**Work request**. These records need to be repeated exactly, every one of them.

**Material for this exercise**.

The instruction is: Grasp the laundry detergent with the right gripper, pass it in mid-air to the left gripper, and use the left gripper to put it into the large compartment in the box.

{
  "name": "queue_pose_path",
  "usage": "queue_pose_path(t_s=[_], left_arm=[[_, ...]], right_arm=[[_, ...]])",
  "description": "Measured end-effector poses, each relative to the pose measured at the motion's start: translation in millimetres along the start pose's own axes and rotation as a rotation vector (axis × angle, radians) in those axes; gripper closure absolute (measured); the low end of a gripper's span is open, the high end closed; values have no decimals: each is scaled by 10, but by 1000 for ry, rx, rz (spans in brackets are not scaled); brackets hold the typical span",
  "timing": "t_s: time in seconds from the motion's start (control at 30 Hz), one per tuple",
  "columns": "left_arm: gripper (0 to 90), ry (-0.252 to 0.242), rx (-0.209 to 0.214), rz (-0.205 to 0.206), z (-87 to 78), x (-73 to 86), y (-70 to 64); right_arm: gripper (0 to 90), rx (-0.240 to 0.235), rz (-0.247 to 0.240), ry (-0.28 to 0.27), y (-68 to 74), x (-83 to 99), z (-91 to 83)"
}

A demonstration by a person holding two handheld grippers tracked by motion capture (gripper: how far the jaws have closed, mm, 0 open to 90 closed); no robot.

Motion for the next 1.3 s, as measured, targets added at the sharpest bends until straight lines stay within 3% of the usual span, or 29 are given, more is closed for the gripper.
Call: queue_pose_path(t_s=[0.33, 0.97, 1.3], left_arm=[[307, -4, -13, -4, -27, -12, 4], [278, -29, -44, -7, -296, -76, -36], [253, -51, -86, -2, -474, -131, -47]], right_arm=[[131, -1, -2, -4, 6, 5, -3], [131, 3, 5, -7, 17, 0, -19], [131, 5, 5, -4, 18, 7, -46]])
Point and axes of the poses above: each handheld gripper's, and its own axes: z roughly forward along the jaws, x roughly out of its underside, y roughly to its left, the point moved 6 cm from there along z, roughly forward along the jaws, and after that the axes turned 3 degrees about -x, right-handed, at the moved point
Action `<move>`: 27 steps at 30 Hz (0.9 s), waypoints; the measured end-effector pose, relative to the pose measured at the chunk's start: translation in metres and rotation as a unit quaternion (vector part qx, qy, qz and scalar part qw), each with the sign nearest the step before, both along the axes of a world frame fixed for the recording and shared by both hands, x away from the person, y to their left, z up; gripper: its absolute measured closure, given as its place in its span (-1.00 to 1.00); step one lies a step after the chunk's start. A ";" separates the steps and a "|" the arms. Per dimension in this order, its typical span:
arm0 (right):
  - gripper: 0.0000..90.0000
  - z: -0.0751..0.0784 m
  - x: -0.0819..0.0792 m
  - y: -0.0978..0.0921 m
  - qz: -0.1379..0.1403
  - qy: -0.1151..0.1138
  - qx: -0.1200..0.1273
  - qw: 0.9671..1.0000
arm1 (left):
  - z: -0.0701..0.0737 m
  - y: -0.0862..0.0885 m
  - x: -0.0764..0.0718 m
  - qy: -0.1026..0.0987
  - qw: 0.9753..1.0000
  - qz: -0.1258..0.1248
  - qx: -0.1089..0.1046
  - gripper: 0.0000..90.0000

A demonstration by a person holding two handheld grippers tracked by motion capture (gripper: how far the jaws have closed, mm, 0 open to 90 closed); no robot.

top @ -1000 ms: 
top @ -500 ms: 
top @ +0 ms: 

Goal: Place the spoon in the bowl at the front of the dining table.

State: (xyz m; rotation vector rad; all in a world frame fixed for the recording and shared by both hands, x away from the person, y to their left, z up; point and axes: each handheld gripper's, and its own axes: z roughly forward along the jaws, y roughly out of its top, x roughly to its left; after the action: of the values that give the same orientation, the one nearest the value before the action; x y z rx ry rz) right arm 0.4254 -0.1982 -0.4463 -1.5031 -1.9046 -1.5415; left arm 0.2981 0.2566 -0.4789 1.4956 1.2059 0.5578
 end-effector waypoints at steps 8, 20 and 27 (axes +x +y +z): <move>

**Completed exercise**.
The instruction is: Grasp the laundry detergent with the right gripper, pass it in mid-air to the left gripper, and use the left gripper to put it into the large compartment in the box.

{
  "name": "queue_pose_path",
  "usage": "queue_pose_path(t_s=[_], left_arm=[[_, ...]], right_arm=[[_, ...]])",
  "description": "Measured end-effector poses, each relative to the pose measured at the motion's start: translation in millimetres along the start pose's own axes and rotation as a rotation vector (axis × angle, radians) in those axes; gripper closure absolute (measured); the low end of a gripper's span is open, the high end closed; values have no decimals: each is scaled by 10, but by 1000 for ry, rx, rz (spans in brackets are not scaled); brackets hold the typical span",
  "timing": "t_s: time in seconds from the motion's start (control at 30 Hz), one per tuple",
  "columns": "left_arm: gripper (0 to 90), ry (-0.252 to 0.242), rx (-0.209 to 0.214), rz (-0.205 to 0.206), z (-87 to 78), x (-73 to 86), y (-70 to 64); right_arm: gripper (0 to 90), rx (-0.240 to 0.235), rz (-0.247 to 0.240), ry (-0.28 to 0.27), y (-68 to 74), x (-83 to 99), z (-91 to 83)"
}

A demonstration by a person holding two handheld grippers tracked by motion capture (gripper: how far the jaws have closed, mm, 0 open to 90 closed); no robot.

Motion for the next 1.3 s, as measured, targets added at the sharpest bends until straight lines stay within 3% of the usual span, or 29 are given, more is closed for the gripper.
Call: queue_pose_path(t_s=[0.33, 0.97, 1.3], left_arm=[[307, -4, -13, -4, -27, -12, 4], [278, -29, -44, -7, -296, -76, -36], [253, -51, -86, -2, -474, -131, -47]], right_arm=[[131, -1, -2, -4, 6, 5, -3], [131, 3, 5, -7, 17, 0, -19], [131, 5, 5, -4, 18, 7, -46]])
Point and axes of the poses above: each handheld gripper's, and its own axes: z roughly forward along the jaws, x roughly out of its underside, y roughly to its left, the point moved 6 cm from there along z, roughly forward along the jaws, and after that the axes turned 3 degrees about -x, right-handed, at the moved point
Action `<move>`: 27 steps at 30 Hz (0.9 s), waypoints; the measured end-effector pose, relative to the pose measured at the chunk's start: translation in metres and rotation as a unit quaternion (vector part qx, qy, qz and scalar part qw), each with the sign nearest the step before, both along the axes of a world frame fixed for the recording and shared by both hands, x away from the person, y to their left, z up; gripper: its absolute measured closure, given as its place in its span (-1.00 to 1.00); step one lies a step after the chunk's start. A ";" separates the steps and a "|" the arms. Per dimension in this order, its typical span:
arm0 (right):
  - gripper: 0.0000..90.0000
  - z: -0.0751..0.0784 m
  - x: -0.0819..0.0792 m
  - y: -0.0978..0.0921 m
  - qz: -0.1379..0.1403
  - qy: -0.1151..0.1138
  - qx: -0.1200..0.1273
  - qw: 0.9671..1.0000
arm1 (left):
  - z: -0.0701..0.0737 m
  - y: -0.0862..0.0885 m
  - x: -0.0764..0.0718 m
  - qy: -0.1026..0.0987
  - qw: 0.9753..1.0000
  - qz: -0.1258..0.1248
  - qx: -0.1089..0.1046
  - gripper: 0.0000..90.0000

A demonstration by a person holding two handheld grippers tracked by motion capture (gripper: how far the jaws have closed, mm, 0 open to 90 closed); no robot.

top @ -1000 ms: 
top @ -500 ms: 
top @ +0 ms: 

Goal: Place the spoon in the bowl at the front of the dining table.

State: (xyz m; rotation vector rad; all in a world frame fixed for the recording and shared by both hands, x away from the person, y to their left, z up; point and axes: each handheld gripper's, and its own axes: z roughly forward along the jaws, y roughly out of its top, x roughly to its left; after the action: of the values that give the same orientation, the one nearest the value before the action; x y z rx ry rz) right arm 0.4254 -0.1982 -0.4463 -1.5031 -1.9046 -1.5415; left arm 0.2981 0.2566 -0.4789 1.4956 1.2059 0.5578
 end-effector waypoints at steps 8, 20 and 27 (axes +x +y +z): <move>

The output as shown is complete.